Scenario 2: Toxicology Package for Regulatory Advancement
Program Context:
A lead molecular glue required a comprehensive toxicology package for IND submission, including acute toxicity, repeated dose tolerability, and local irritation assessment.
Objective:
To determine the maximum tolerated dose, identify target organs, assess reversibility, and evaluate local tolerance to support first-in-human trial design and starting dose selection.
Approach:
Profacgen conducted acute toxicity in rats with escalating doses to determine MTD. A 28-day repeated dose study was performed at three dose levels with clinical observations, body weights, clinical pathology, and full necropsy with organ weights and histopathology. Local tolerance was assessed by intravenous and intramuscular irritation scoring. Anti-drug antibody responses were monitored by ELISA.
Outcome:
Acute toxicity identified dose-limiting gastrointestinal effects at 100 mg/kg. The 28-day study established a no-observed-adverse-effect level (NOAEL) at 30 mg/kg with reversible liver enzyme elevations at higher doses. No local irritation or hypersensitivity was observed. The toxicology package supported IND filing and a predicted safe starting dose for Phase 1 of 3 mg.
Q: Which species are required for regulatory submission?
A: Regulatory agencies typically require one rodent and one non-rodent species for general toxicology. Mouse or rat serves as the rodent; dog or non-human primate as the non-rodent. Species selection depends on target and E3 ligase conservation, metabolic similarity, and historical precedent. We guide species selection based on your program and regulatory strategy.
Q: How do you ensure animal welfare and ethical compliance?

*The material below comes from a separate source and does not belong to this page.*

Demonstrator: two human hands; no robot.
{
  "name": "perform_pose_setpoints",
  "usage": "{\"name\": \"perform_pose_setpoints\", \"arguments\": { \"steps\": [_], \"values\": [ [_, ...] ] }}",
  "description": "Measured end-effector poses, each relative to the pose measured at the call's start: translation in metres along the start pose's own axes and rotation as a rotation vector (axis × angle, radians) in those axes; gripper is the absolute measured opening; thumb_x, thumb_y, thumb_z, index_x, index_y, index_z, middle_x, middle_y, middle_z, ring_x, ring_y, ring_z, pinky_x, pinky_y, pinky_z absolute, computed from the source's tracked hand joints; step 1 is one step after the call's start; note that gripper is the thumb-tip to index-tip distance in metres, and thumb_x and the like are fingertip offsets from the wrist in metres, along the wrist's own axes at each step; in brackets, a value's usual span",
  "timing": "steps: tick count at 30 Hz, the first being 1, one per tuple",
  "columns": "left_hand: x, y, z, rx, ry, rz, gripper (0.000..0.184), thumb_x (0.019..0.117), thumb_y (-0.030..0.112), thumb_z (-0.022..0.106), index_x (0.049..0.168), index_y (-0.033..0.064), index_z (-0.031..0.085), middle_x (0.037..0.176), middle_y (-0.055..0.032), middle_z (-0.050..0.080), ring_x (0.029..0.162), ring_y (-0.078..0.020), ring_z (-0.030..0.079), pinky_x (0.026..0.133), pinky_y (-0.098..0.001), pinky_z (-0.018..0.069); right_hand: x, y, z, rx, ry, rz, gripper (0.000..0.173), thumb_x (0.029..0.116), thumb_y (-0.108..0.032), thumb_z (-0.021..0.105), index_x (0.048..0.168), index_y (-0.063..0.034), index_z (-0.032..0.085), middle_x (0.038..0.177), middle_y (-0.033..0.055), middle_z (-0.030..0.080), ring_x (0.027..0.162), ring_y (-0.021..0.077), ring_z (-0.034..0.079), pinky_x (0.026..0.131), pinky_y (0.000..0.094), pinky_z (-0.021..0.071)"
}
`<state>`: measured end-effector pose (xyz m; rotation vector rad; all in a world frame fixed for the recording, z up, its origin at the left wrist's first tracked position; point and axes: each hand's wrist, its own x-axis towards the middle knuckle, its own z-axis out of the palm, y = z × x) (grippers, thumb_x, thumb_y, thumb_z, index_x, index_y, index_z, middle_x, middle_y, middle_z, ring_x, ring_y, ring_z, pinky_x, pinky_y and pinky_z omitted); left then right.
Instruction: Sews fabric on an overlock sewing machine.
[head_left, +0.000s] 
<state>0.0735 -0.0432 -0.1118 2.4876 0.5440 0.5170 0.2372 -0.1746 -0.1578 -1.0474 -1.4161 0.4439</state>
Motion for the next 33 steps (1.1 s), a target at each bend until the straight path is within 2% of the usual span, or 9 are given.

A: All studies are conducted under IACUC-approved protocols with veterinary oversight, humane endpoints, and refinement strategies minimizing pain and distress. We adhere to 3R principles (Replacement, Reduction, Refinement) and international guidelines including ARRIVE reporting standards.
Q: Can you use genetically modified models?
A: Yes. We maintain and can generate gene-engineered models, transgenic lines, and humanized mice expressing human target and E3 ligase. GEMMs are available for oncogene-driven tumors. Custom model development requires 3–6 months depending on complexity.
Q: What is the difference between xenograft and syngeneic models?
A: Xenografts use human tumor cells in immunocompromised mice, enabling evaluation of human-specific degraders but lacking immune context. Syngeneic models use mouse tumor cells in immunocompetent mice, preserving immune interactions but requiring cross-reactive degraders. Selection depends on mechanism and translational goals.
Q: How do you handle species differences in degrader metabolism?
A: We perform cross-species in vitro metabolism comparison using hepatocytes or microsomes from mouse, rat, dog, monkey, and human. Metabolite identification in vivo confirms predicted pathways. Allometric scaling and physiologically-based PK modeling bridge animal data to human predictions.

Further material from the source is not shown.